╭──
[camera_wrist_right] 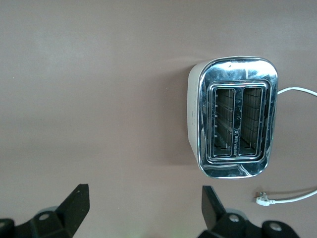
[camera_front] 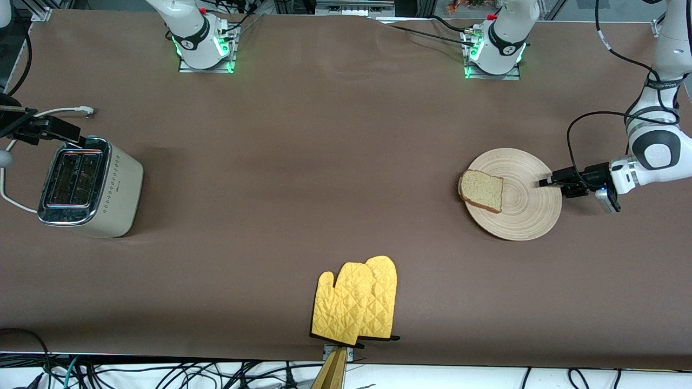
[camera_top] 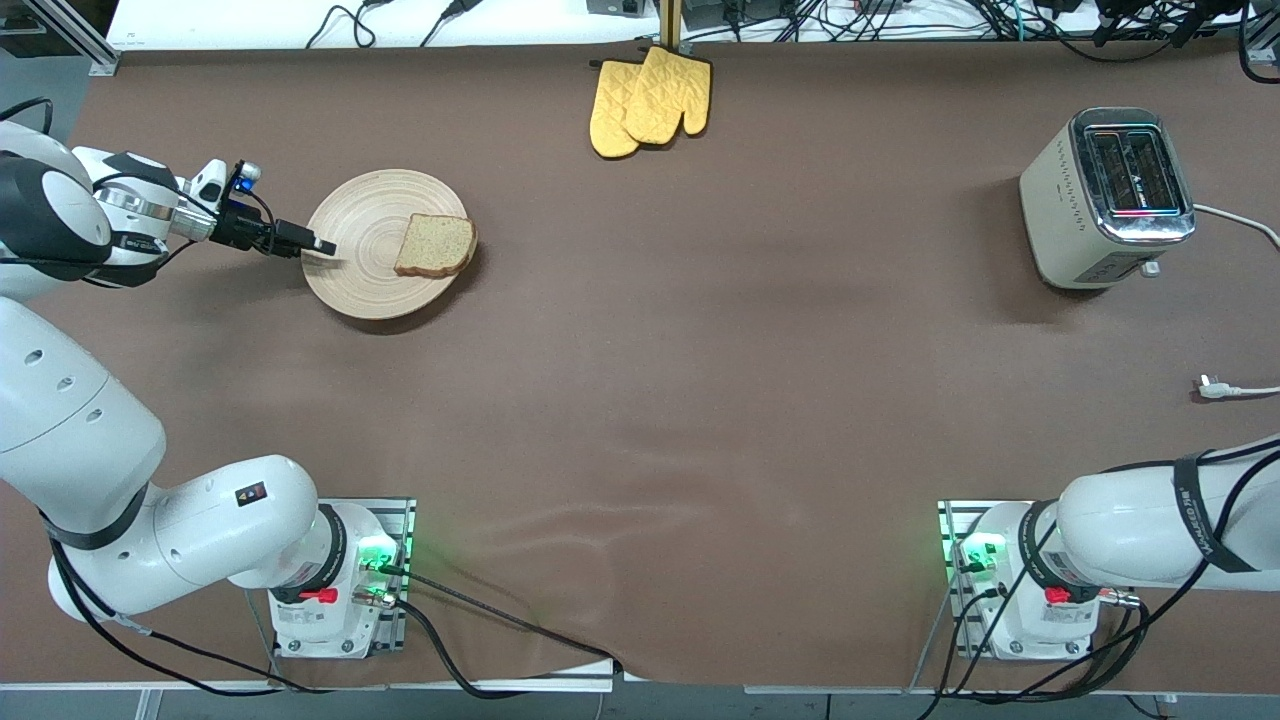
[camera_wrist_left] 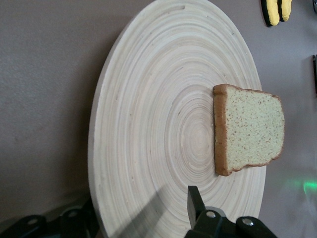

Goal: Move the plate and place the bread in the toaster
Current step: 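Grip the wooden plate's rim with the left gripper, then slide the plate with bread toward the toaster with the left gripper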

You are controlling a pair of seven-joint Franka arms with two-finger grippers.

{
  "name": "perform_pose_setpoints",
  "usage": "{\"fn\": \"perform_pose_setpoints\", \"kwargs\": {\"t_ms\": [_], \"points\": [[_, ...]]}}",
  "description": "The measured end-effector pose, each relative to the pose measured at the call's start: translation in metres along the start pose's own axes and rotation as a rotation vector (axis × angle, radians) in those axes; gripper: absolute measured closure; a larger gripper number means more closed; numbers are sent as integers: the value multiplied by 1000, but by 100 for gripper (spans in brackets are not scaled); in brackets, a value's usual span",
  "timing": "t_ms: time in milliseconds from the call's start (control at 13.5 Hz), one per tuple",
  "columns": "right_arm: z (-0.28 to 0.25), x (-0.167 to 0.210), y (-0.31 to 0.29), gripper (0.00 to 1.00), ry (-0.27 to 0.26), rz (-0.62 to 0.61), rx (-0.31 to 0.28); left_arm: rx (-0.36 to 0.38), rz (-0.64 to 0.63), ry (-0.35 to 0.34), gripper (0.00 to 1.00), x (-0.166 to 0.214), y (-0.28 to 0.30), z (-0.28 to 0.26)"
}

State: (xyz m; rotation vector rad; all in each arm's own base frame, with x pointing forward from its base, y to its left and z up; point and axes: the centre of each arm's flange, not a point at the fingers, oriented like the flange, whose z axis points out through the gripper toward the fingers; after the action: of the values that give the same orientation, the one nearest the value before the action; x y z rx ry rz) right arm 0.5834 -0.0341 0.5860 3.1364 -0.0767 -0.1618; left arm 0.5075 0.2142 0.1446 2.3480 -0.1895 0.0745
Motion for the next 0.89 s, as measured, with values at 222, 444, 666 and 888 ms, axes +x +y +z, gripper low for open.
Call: {"fn": "perform_pose_setpoints", "kwargs": {"t_ms": [222,444,666,888], "points": [[0,0,0,0,0,0,0,-3,-32,-3,48,-1,0,1],[0,0,0,0,0,1,0,-11,-60,-7,59,-2,-2,7],[0,0,1,0,0,1,0,-17,-94,-11,63,-3,-3,11],[0,0,1,0,0,1,0,-40,-125,-7,83,-1,1,11]]}}
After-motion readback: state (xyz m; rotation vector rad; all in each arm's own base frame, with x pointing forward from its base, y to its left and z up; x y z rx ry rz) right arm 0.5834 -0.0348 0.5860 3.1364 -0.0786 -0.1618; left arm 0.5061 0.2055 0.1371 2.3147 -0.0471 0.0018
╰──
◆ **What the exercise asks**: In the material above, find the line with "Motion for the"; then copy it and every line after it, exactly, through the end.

◆ **Response to the exercise**:
Motion for the next 0.89 s, as measured, with values at 222, 444, 666 and 888 ms, axes +x +y +z, gripper low for open.
Call: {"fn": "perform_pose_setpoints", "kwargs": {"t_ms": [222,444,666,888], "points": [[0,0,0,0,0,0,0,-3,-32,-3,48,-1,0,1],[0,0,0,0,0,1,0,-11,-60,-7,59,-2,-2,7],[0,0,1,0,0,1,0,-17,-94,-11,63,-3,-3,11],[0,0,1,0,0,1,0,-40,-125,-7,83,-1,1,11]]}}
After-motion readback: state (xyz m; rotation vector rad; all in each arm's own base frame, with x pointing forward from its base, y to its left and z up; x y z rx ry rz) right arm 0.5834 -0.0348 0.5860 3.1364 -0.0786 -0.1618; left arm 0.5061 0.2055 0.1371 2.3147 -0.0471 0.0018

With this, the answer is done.